I do pray to 'something' daily and make it known that I appreciate them. I also do prayers for change... etc. 






> Occultist but not very public with it.



Welcome to the club! :-)

----------


## BrookeAshley

I would love to learn more about wicca. I feel like google isn't a great place to start as I get bombarded with stuff that I'm sure isn't related. Whats a good place to start learning this?

----------


## InvisibleGuy

I've been a member of a UU church, and it's still the only church that feels like home to me. Admitting that will probably get me into some trouble, lol, there are people that will throw me daggers with their eyes just for saying that.

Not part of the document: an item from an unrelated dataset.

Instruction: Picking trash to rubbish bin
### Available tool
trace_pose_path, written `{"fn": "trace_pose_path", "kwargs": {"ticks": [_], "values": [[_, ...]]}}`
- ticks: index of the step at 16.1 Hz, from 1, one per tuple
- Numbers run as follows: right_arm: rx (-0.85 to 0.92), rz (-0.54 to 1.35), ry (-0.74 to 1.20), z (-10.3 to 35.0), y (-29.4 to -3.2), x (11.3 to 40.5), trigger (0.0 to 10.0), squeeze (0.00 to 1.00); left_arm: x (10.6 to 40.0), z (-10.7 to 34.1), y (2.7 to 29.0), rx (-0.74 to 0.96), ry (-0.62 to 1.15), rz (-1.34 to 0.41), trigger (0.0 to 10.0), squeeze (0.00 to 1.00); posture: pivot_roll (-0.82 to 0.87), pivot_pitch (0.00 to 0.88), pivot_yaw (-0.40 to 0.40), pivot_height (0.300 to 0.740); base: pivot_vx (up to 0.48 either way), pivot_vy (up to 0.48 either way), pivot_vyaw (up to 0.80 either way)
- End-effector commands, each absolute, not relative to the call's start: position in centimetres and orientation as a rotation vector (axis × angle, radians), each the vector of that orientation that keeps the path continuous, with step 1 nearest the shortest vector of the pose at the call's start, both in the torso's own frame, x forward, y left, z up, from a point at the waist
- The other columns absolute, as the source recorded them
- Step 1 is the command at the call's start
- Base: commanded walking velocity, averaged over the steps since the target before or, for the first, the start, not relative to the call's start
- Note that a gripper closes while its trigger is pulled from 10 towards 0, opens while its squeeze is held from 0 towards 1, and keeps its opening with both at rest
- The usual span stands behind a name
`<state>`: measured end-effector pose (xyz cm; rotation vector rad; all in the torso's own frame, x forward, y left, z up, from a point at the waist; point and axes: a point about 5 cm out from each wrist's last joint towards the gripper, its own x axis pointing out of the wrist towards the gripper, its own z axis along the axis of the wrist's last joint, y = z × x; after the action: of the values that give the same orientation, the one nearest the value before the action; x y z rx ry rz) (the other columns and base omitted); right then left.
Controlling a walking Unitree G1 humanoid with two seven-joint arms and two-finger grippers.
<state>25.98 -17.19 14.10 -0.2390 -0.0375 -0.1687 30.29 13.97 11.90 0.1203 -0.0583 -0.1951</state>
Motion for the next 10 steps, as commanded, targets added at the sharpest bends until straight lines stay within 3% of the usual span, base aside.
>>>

Oh well.

----------


## CloudMaker

My religion teaches me everything not from god is evil.

----------


## Cassie

I don’t know want I believe I’m just confused about everything

----------


## fetisha

I'm sorry but all religions freak me out and make me paranoid for some reason.

----------


## PinkButterfly

Human Beings made up so many different religions and non religions no wonder people are confused .  I don't know get it but why would anyone follow a religion like scientology where you have to pay so much to even join and all it is about is making YOU the higher power so if someone wants to pay me 30 grand I will teach you how to be the High Power lol... sorry I don't mean to offend anyone but really look at Tom Cruise he went nuts with that so called Hubbard Religion making fun of mental health and he is the one jumping on couches lol.. he is a good actor but once he made fun of mental health I stopped watching his movies.   Cults that cause people to commit suicide are nothing but from Evil.. so just watch which group you join .

Brainwashing is really possible?? It must be.

----------